The solar system can be a violent place.
Astronomers now think that Neptune’s tiniest moon, Hippocamp, was chipped off a larger moon, Proteus, by a cosmic collision billions of years ago.
The moon was uncovered in Hubble Space Telescope photographs taken in 2013 and has puzzled astronomers ever since.
"The first thing we realized was that you wouldn’t expect to find such a tiny moon right next to Neptune’s biggest inner moon,” said Mark Showalter of the SETI Institute in Mountain View, California. "In the distant past, given the slow migration outward of the larger moon, Proteus was once where Hippocamp is now.”
Over time, Proteus should have gravitationally swept aside or swallowed the smaller moon while clearing out its orbital path. Yet, today, the orbits of the two moons are only 7,500 miles apart.

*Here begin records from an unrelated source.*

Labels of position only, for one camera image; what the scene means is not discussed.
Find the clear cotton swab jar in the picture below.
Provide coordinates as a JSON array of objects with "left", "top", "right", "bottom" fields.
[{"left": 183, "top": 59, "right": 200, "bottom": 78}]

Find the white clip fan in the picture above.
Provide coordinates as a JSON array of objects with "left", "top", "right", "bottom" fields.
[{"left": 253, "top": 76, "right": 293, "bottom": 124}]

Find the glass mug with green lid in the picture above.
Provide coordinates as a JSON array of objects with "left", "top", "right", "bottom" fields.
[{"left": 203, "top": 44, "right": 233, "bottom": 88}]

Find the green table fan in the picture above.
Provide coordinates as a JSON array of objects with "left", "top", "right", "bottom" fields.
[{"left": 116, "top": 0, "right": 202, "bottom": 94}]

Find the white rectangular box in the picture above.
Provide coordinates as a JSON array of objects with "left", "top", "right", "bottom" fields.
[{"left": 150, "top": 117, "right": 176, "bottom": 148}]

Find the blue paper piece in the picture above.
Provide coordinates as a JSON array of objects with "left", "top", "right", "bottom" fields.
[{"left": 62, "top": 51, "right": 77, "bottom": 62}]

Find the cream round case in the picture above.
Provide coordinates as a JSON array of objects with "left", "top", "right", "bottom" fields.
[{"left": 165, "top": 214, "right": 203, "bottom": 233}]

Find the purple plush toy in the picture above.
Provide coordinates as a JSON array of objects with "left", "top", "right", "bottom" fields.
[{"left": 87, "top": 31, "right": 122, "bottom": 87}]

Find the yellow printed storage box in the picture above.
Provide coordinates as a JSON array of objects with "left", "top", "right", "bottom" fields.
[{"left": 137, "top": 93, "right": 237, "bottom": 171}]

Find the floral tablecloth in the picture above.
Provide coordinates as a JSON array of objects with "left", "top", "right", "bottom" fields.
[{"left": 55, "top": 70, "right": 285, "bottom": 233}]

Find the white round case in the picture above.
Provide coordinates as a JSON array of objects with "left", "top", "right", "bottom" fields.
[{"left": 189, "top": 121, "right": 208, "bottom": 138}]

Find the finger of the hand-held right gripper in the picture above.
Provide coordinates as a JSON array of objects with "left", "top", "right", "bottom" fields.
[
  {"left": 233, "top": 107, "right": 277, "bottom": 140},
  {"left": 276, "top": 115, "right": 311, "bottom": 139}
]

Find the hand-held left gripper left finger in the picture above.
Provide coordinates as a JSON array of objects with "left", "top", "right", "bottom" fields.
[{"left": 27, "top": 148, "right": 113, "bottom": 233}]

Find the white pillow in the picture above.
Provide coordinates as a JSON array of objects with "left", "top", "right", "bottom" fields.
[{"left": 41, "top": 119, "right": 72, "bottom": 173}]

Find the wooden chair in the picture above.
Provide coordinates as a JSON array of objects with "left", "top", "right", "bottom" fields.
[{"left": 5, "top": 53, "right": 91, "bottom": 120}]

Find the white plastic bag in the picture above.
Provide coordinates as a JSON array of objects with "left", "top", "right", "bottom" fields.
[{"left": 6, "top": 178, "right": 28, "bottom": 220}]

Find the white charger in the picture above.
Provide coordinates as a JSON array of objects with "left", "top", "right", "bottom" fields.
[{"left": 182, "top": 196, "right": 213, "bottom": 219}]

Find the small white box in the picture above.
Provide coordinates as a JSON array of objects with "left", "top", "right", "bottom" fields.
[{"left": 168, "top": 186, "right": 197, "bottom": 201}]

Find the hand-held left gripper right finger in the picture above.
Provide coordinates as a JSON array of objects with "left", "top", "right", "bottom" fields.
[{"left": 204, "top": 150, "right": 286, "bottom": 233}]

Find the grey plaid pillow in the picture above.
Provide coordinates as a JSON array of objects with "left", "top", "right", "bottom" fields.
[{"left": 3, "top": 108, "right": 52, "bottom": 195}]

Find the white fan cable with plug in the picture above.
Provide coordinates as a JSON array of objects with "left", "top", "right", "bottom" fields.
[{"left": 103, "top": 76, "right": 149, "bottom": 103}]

The key came from earlier pictures of Proteus taken in 1989 by Voyager 2 that show an impact crater almost large enough to have shattered the moon. Showalter and colleagues Imke de Pater, a UC Berkeley professor of astronomy, and Jack Lissauer of NASA’s Ames Research Center in Mountain View, think that the impact kicked out a little piece of Proteus that has slowly migrated away from the parent body. This is the first evidence that a moon in the solar system is a castoff from a comet collision with a much larger parent body.

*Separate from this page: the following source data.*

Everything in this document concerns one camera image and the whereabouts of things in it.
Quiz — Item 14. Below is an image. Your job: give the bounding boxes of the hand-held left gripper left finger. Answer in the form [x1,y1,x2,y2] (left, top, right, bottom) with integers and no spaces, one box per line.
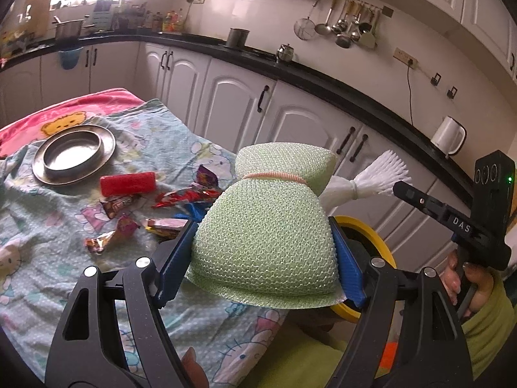
[44,220,211,388]

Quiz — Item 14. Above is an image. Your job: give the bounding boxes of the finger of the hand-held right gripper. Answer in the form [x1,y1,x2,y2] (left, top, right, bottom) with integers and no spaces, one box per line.
[393,180,477,247]

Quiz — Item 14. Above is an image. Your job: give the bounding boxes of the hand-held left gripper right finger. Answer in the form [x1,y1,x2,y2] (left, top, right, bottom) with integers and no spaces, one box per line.
[323,216,474,388]

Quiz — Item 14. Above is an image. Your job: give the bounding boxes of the brown yellow wrapper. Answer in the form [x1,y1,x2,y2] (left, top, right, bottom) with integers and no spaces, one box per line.
[144,217,190,239]

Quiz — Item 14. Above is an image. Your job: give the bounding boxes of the yellow rimmed black bin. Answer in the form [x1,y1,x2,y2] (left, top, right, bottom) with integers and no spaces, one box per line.
[329,215,398,324]

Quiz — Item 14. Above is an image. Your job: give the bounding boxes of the green mesh sponge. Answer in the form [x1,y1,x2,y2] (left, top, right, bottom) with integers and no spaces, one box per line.
[185,142,344,311]

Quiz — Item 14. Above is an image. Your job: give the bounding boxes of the person's right forearm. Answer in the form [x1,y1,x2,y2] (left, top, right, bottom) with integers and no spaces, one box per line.
[460,271,517,381]

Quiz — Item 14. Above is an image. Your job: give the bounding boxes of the person's right hand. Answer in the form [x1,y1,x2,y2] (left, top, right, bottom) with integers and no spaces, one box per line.
[439,250,497,317]

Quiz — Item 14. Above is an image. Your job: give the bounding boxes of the blue wrapper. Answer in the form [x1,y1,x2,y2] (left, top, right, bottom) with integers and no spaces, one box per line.
[174,200,211,223]

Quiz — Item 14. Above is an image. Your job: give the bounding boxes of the white plastic brush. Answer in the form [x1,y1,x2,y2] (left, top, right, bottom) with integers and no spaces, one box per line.
[319,149,413,215]

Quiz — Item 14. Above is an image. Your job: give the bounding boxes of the pink wrapper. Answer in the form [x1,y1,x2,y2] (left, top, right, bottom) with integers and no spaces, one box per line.
[115,215,140,241]

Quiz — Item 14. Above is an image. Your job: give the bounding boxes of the red foil wrapper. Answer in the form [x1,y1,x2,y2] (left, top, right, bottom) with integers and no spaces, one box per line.
[151,184,221,210]

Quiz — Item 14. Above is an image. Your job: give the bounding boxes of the white electric kettle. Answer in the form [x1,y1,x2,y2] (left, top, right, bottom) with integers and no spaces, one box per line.
[430,116,467,156]

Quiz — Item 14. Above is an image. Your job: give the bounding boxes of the brown candy wrapper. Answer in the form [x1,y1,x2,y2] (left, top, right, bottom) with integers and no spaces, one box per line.
[99,194,142,220]

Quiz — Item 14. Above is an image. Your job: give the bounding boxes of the gold orange wrapper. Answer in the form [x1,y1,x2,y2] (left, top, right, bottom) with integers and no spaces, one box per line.
[84,230,118,255]

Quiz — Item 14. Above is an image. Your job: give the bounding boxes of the purple wrapper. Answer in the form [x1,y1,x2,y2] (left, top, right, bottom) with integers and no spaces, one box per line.
[195,164,221,189]

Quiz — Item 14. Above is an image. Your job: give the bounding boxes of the red packet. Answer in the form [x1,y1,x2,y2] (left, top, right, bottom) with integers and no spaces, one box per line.
[100,172,157,197]

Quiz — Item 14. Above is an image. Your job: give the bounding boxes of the orange cloth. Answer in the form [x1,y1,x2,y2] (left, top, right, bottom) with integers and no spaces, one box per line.
[383,343,401,374]

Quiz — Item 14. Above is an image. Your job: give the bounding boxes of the person's green clothing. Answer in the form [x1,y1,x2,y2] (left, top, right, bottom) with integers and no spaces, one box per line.
[238,315,352,388]

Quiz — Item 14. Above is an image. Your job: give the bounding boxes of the steel plate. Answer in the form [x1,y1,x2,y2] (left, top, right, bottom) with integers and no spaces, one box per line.
[31,124,117,186]

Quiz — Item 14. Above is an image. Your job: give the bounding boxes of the light blue cartoon blanket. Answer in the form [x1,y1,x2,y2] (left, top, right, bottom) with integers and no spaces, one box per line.
[0,98,291,384]

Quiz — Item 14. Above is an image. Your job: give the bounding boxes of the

"Based on estimates of comet populations, we know that other moons in the outer solar system have been hit by comets, smashed apart, and re-accreted multiple times,” Lissauer said. "This pair of satellites provides a dramatic illustration that moons are sometimes broken apart by comets.”
Neptune’s satellite system has a violent and tortured history. Many billions of years ago, Neptune captured the large moon Triton from the Kuiper Belt. Triton’s gravity would have torn up Neptune’s original satellite system. Triton settled into a circular orbit, and the debris from shattered Neptunian moons re-coalesced into a second generation of natural satellites. However, comet bombardment continued to tear things up, leading to the birth of Hippocamp, which might be considered a third-generation satellite.
"This discovery is yet another example of the violent collisional history and continuous evolution of our solar system," de Pater said. "We have seen dusty rings around planets disappear and appear on timescales of mere decades; we have seen comets and asteroids impact Jupiter; we see impact flashes on our own moon; Saturn’s ring system is now known to be only between 100 and 200 million years old. This shows the importance of impacts in shaping all the planets, including Earth."
A paper describing the results, also co-authored by Robert French of the SETI Institute, will appear in the February 21 issue of the science journal Nature.